De acordo com o assessor econômico Lucas Sorgato, o Brasil tem saldo positivo no acumulado de emprego, com aproximadamente 973 mil novas vagas em 12 meses. “Apesar disso, o ambiente de trabalho de Alagoas permaneceu desafiador. No primeiro trimestre de 2026, o Estado registrou taxa de subutilização da força de trabalho de 26,1% e percentual de desalentados de 9,2%, ambos entre os maiores do país. Essa realidade ajuda a explicar por que as datas comemorativas ampliam o movimento comercial, mas não necessariamente produzem uma melhora generalizada e permanente do consumo local”, analisa.
Momento presente é desafiador, mas há otimismo para os próximos meses
Em geral, as empresas de maior porte (acima de 50 empregados) registram níveis de confiança superiores ao das empresas menores, a exemplo dos últimos meses de março e abril.

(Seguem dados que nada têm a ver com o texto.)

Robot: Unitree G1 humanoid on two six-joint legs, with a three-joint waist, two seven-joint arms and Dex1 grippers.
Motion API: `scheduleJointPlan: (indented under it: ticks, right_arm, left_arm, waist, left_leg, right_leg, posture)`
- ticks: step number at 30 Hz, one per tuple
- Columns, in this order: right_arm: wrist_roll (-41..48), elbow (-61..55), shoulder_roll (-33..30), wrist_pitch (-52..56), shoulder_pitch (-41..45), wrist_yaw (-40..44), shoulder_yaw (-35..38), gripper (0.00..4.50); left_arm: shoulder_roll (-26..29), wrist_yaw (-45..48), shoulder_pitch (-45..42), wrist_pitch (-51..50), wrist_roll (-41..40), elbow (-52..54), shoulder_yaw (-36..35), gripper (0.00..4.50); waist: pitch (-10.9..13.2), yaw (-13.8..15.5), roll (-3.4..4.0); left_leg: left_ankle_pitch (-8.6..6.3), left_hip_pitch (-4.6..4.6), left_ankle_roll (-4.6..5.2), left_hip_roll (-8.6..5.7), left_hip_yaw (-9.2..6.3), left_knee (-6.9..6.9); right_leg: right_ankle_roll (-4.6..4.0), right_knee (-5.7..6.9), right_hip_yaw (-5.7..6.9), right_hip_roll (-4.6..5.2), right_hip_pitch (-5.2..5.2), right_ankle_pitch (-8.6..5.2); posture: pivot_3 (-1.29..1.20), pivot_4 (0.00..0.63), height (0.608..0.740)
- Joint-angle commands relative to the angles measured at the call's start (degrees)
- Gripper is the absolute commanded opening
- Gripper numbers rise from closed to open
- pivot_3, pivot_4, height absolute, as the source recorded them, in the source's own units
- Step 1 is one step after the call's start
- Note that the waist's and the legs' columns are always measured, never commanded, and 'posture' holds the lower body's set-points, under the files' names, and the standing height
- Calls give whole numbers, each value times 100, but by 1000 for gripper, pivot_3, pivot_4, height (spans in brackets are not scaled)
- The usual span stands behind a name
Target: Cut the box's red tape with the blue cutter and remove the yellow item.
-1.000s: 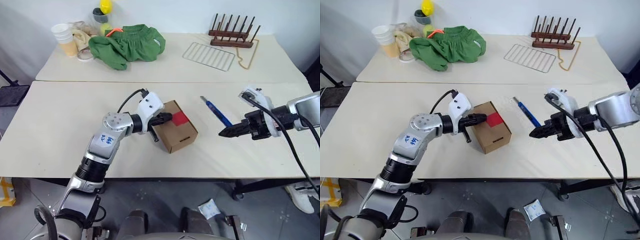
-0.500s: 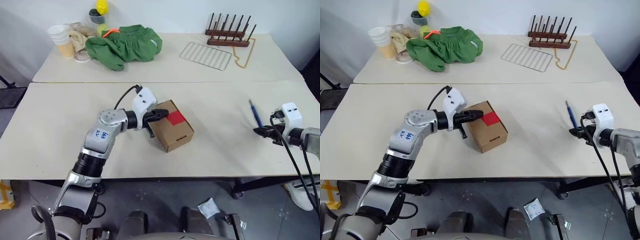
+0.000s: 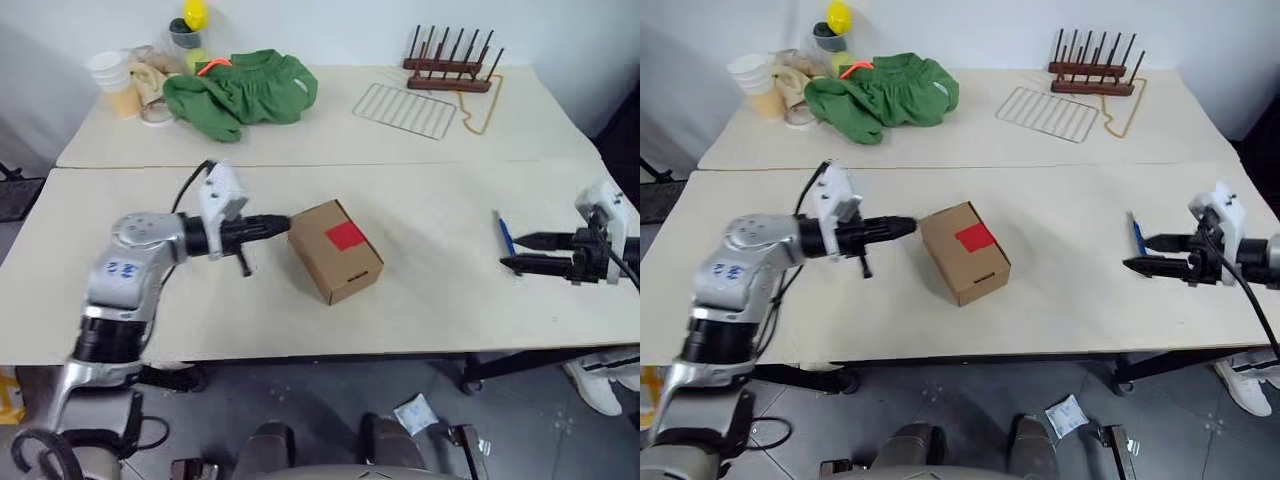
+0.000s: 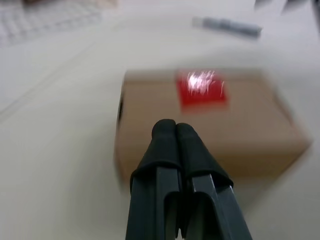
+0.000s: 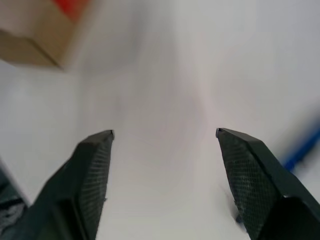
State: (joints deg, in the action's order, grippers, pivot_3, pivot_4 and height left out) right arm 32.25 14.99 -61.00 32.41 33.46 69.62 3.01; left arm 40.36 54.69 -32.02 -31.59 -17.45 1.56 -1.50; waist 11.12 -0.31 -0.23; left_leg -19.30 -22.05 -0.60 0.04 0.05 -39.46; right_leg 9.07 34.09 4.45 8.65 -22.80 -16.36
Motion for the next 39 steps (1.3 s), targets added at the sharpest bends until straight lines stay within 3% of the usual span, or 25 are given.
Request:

Porém, a partir de maio o nível de confiança passou a ser maior nas empresas menores (até 50 empregados) e, em junho, ficou próximo de 104 pontos, enquanto o indicador das empresas maiores ficou na faixa de 100 pontos.
Dos subindicadores que compõem o Icec, o Índice de Condições Atuais recuou 1,2%, ficando em 76,1 pontos. Por ser um resultado abaixo de 100 pontos, sinaliza que os empresários continuam insatisfeitos com a situação presente. “O menor desempenho veio da Condição Atual da Economia, que caiu 7,4% e marcou apenas 53,7 pontos. Isso significa que, apesar das vendas sazonais, o empresário ainda percebe inflação, juros, endividamento e fragilidade da renda como obstáculos relevantes”, observa o economista.
As Expectativas cresceram 4,2%, chegando a 133,3 pontos: a Expectativa da Economia avançou para 116,5 pontos; a Expectativa do Setor chegou a 135,3 pontos e a Expectativa da própria empresa alcançou 148,2 pontos. Por esse resultado, percebe-se que, apesar do momento presente desafiador, o empresário acredita em um cenário mais favorável para os próximos meses.
As Intenções de Investimento subiram 4,0%, para 102,6 pontos, destacando-se Expectativa de Contratação, que avançou 7,6%, para 112,1 pontos. “Essa expansão pode estar associada à necessidade de reforço temporário ou permanente das equipes para atender ao maior movimento de junho e às férias de julho”, explica Sorgato.
Entre os bens semiduráveis, não duráveis e duráveis, os não duráveis encerraram junho com 100,9 pontos, beneficiados pela demanda por alimentos, bebidas, produtos de supermercado, farmácia e perfumaria. As festas juninas e os jogos da Copa do Mundo favoreceram especialmente supermercados, lojas de conveniência, bebidas, alimentos preparados e serviços de entrega. Os semiduráveis lideraram com 113,2 pontos, apoiados pela demanda do Dia dos Namorados. Já os duráveis permaneceram em zona de insatisfação, com 95,6 pontos, e 56,1% dos empresários indicaram piora.